** What needs to be done **
The whole listing is to be repeated exactly. Add nothing.

*** Data extract ***

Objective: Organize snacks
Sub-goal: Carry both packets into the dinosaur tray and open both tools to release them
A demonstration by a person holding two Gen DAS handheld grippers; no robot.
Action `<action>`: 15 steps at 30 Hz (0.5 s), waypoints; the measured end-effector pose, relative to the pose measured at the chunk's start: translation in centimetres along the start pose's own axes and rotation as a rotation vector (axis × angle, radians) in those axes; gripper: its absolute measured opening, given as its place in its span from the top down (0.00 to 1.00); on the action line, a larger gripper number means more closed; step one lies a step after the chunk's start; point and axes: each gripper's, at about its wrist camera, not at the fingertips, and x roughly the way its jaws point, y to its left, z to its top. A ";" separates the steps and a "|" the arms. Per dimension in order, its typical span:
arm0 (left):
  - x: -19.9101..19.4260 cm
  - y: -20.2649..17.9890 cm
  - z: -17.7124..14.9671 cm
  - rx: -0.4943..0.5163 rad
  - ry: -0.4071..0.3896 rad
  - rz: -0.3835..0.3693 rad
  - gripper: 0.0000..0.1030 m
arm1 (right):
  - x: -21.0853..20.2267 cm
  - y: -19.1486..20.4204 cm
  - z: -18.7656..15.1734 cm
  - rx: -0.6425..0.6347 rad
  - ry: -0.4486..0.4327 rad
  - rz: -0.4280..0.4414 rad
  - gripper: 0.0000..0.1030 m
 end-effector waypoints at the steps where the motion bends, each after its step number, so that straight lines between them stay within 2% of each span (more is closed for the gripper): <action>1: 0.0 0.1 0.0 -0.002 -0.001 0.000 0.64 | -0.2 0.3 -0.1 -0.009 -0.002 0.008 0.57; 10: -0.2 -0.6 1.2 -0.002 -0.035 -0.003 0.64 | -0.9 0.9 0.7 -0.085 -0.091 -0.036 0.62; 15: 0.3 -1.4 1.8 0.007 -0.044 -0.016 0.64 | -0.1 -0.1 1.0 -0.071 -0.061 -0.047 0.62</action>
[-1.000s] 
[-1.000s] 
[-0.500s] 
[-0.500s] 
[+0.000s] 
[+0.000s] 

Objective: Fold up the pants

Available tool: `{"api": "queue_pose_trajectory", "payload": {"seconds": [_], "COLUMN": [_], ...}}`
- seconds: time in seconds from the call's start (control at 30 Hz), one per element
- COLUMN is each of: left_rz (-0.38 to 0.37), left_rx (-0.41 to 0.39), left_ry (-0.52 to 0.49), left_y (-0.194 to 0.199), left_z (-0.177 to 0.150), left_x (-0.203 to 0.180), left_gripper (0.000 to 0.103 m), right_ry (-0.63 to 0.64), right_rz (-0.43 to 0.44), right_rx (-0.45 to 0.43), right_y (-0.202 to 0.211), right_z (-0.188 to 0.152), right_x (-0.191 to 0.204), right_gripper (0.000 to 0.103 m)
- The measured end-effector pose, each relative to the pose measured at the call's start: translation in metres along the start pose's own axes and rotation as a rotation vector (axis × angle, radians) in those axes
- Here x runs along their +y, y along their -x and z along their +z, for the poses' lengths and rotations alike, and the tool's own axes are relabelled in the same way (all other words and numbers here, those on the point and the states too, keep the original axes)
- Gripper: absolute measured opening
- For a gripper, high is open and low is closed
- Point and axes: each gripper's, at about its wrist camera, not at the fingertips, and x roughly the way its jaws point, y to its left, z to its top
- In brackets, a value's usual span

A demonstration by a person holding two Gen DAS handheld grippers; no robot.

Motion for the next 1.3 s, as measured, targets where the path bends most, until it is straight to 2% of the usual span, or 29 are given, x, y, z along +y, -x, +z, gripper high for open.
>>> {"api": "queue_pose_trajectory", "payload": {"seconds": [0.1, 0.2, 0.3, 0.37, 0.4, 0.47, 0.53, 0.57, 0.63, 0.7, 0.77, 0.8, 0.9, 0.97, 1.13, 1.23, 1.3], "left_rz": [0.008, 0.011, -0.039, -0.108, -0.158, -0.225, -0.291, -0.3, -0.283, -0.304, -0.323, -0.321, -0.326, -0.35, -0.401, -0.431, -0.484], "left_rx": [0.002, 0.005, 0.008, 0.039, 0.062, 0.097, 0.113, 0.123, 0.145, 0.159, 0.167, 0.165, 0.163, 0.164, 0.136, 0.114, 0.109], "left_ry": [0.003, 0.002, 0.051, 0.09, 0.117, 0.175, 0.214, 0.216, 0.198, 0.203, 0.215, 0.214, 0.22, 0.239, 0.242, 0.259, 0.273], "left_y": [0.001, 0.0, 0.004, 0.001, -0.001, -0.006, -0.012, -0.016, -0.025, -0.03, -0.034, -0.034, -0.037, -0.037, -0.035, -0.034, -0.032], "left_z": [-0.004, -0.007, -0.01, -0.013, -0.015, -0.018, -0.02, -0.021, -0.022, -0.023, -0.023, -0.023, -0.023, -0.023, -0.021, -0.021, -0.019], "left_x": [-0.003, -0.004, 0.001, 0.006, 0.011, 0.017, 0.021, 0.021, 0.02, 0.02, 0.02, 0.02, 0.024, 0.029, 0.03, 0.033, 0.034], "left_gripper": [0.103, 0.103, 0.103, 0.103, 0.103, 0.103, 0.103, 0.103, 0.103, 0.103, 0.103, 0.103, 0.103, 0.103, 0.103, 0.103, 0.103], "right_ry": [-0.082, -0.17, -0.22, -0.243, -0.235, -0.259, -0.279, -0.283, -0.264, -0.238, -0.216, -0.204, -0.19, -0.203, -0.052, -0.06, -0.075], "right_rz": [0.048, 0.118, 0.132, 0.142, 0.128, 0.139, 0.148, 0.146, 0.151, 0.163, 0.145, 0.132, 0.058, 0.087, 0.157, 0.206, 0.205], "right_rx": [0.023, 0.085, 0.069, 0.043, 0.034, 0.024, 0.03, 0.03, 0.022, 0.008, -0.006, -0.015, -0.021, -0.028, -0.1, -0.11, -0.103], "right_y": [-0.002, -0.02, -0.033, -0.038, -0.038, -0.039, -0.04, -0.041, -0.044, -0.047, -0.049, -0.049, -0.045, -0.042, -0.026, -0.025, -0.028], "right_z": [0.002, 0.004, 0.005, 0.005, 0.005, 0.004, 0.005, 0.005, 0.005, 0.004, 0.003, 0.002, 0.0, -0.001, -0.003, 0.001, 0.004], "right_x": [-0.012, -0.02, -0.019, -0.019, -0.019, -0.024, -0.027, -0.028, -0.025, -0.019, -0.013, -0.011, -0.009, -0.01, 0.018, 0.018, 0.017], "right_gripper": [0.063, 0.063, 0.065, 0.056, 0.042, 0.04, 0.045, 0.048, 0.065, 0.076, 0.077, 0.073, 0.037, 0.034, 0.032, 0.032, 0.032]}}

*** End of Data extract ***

** Task output **
Objective: Organize snacks
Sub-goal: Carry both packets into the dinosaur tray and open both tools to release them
A demonstration by a person holding two Gen DAS handheld grippers; no robot.
Action `<action>`: 15 steps at 30 Hz (0.5 s), waypoints; the measured end-effector pose, relative to the pose measured at the chunk's start: translation in centimetres along the start pose's own axes and rotation as a rotation vector (axis × angle, radians) in those axes; gripper: its absolute measured opening, given as its place in its span from the top down (0.00 to 1.00); on the action line, a larger gripper number means more closed; step one lies a step after the chunk's start; point and axes: each gripper's, at about its wrist camera, not at the fingertips, and x roughly the way its jaws point, y to its left, z to its top. A ";" separates the steps and a "|" the arms. Per dimension in order, its typical span:
arm0 (left):
  - x: -19.9101..19.4260 cm
  - y: -20.2649..17.9890 cm
  - z: -17.7124..14.9671 cm
  - rx: -0.4943..0.5163 rad
  - ry: -0.4071..0.3896 rad
  - rz: -0.3835..0.3693 rad
  - gripper: 0.0000..0.1030 m
arm1 (right):
  - x: -21.0853..20.2267 cm
  - y: -19.1486..20.4204 cm
  - z: -18.7656..15.1734 cm
  - rx: -0.6425..0.6347 rad
  - ry: -0.4486..0.4327 rad
  - rz: -0.4280..0.4414 rad
  - gripper: 0.0000..0.1030 m
 end-effector waypoints at the steps where the motion bends, each after its step number, so that straight lines between them stay within 2% of each span (more is closed for the gripper): <action>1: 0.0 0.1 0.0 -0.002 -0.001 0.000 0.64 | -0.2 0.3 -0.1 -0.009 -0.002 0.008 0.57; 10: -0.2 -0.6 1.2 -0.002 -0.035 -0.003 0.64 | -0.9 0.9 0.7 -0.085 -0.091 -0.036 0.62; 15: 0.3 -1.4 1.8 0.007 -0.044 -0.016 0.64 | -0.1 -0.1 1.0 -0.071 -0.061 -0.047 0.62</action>
[-1.000s] 
[-1.000s] 
[-0.500s] 
[-0.500s] 
[+0.000s] 
[+0.000s] 

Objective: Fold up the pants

Available tool: `{"api": "queue_pose_trajectory", "payload": {"seconds": [_], "COLUMN": [_], ...}}`
- seconds: time in seconds from the call's start (control at 30 Hz), one per element
- COLUMN is each of: left_rz (-0.38 to 0.37), left_rx (-0.41 to 0.39), left_ry (-0.52 to 0.49), left_y (-0.194 to 0.199), left_z (-0.177 to 0.150), left_x (-0.203 to 0.180), left_gripper (0.000 to 0.103 m), right_ry (-0.63 to 0.64), right_rz (-0.43 to 0.44), right_rx (-0.45 to 0.43), right_y (-0.202 to 0.211), right_z (-0.188 to 0.152), right_x (-0.191 to 0.204), right_gripper (0.000 to 0.103 m)
- The measured end-effector pose, each relative to the pose measured at the call's start: translation in metres along the start pose's own axes and rotation as a rotation vector (axis × angle, radians) in those axes
- Here x runs along their +y, y along their -x and z along their +z, for the poses' lengths and rotations alike, and the tool's own axes are relabelled in the same way (all other words and numbers here, those on the point and the states too, keep the original axes)
- Gripper: absolute measured opening
- For a gripper, high is open and low is closed
- Point and axes: each gripper's, at about its wrist camera, not at the fingertips, and x roughly the way its jaws point, y to its left, z to its top
- In brackets, a value's usual span

A demonstration by a person holding two Gen DAS handheld grippers; no robot.

Motion for the next 1.3 s, as measured, targets where the path bends most, until it is straight to 2% of the usual span, or 29 are given, x, y, z along +y, -x, +z, gripper high for open.
>>> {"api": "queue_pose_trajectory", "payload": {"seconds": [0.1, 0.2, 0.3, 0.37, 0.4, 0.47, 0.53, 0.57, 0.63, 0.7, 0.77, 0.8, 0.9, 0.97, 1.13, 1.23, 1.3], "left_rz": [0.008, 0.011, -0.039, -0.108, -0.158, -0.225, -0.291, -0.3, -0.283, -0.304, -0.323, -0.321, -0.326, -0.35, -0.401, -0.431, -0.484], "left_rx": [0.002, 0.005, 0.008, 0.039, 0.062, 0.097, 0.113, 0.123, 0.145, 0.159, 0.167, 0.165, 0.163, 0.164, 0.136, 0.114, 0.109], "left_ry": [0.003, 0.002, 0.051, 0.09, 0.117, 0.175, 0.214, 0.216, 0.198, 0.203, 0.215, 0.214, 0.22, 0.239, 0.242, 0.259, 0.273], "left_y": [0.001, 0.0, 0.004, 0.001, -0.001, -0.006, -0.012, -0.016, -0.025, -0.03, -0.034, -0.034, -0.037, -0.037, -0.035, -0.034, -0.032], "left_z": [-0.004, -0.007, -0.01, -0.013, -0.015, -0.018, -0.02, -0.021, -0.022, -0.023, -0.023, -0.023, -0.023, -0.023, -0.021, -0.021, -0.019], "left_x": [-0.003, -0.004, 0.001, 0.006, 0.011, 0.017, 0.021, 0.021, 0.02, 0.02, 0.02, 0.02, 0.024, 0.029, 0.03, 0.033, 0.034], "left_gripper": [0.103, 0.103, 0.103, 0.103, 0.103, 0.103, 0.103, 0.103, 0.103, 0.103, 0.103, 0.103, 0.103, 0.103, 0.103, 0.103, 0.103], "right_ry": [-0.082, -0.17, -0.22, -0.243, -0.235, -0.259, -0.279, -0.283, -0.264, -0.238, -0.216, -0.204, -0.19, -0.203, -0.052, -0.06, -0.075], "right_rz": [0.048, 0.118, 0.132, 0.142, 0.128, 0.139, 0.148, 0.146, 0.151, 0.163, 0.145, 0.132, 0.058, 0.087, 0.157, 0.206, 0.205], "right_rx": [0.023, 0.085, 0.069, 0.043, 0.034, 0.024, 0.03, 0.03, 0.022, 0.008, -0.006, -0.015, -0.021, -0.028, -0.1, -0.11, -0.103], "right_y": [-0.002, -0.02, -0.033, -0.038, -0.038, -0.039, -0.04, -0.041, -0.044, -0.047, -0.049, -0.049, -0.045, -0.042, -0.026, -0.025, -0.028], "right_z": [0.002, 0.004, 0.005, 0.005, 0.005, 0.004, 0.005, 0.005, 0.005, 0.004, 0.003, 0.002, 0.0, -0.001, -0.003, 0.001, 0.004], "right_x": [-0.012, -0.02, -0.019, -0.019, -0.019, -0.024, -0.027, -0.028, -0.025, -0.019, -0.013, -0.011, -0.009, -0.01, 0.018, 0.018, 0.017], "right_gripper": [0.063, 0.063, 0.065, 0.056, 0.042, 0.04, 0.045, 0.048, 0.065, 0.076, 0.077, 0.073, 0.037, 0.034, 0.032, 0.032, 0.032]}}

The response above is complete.